WHAT NEEDS TO BE DONE: Look through the material that follows and show every line with the string "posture".

====

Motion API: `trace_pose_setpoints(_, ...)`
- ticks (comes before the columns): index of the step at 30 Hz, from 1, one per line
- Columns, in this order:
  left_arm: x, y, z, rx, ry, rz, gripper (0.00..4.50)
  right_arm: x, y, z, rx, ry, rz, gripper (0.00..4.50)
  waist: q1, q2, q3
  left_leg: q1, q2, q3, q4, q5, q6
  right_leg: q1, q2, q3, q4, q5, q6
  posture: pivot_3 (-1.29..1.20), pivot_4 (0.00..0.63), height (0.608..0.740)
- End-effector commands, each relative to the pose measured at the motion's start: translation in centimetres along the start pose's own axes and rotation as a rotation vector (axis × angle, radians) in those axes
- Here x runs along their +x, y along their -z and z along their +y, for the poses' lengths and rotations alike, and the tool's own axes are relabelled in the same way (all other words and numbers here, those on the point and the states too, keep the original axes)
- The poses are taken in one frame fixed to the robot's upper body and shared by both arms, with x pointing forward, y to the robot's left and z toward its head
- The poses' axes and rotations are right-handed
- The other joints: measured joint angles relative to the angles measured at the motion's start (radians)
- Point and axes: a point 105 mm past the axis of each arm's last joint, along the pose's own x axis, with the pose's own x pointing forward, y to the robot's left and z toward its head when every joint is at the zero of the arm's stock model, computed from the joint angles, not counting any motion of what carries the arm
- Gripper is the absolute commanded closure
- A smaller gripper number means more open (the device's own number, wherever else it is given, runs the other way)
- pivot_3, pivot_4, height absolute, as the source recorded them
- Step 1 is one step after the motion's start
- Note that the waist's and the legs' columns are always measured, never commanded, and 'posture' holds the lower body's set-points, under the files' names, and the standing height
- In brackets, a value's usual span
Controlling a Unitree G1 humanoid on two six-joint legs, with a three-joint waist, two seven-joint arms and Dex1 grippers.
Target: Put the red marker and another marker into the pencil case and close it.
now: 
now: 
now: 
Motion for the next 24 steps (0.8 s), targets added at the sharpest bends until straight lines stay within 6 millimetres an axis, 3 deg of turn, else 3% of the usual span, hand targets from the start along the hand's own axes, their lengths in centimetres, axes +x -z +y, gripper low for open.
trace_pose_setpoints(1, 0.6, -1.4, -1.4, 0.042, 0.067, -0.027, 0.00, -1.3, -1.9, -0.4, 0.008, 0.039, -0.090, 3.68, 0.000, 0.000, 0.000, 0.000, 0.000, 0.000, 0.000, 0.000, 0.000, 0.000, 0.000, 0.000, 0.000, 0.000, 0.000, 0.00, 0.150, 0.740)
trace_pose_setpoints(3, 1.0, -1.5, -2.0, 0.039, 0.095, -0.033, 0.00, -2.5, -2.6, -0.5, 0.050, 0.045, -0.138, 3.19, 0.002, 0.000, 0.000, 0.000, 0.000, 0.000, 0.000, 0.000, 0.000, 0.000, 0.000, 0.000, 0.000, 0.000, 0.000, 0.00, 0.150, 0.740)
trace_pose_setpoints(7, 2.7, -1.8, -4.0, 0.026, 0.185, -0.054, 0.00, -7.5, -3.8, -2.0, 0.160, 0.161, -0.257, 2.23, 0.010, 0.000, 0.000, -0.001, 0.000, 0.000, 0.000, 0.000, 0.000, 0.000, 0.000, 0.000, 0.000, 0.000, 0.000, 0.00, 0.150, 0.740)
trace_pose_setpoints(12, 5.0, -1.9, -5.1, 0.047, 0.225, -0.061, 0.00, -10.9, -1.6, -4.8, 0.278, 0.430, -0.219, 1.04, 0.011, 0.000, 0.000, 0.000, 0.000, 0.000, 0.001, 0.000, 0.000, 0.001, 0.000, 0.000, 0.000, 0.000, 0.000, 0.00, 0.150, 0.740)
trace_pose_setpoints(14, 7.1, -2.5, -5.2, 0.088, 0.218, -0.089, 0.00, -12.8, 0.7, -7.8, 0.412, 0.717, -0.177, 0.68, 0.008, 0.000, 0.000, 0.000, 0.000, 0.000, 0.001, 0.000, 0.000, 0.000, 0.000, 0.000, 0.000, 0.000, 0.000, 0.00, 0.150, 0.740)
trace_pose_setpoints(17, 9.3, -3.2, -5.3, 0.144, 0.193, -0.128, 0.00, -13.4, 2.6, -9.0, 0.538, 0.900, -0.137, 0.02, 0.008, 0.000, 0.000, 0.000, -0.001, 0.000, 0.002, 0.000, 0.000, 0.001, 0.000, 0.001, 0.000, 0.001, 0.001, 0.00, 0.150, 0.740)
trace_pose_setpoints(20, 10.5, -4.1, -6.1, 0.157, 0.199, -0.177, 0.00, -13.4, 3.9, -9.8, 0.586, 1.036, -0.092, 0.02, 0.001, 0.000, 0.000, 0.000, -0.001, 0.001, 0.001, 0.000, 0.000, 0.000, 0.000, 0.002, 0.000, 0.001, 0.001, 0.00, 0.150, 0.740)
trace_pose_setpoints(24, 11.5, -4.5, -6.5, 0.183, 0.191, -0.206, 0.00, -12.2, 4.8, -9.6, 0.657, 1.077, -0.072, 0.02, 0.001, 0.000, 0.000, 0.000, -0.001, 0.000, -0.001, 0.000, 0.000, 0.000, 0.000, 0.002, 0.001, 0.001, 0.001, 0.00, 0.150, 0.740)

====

YOUR SOLUTION:
  posture: pivot_3 (-1.29..1.20), pivot_4 (0.00..0.63), height (0.608..0.740)
- Note that the waist's and the legs' columns are always measured, never commanded, and 'posture' holds the lower body's set-points, under the files' names, and the standing height

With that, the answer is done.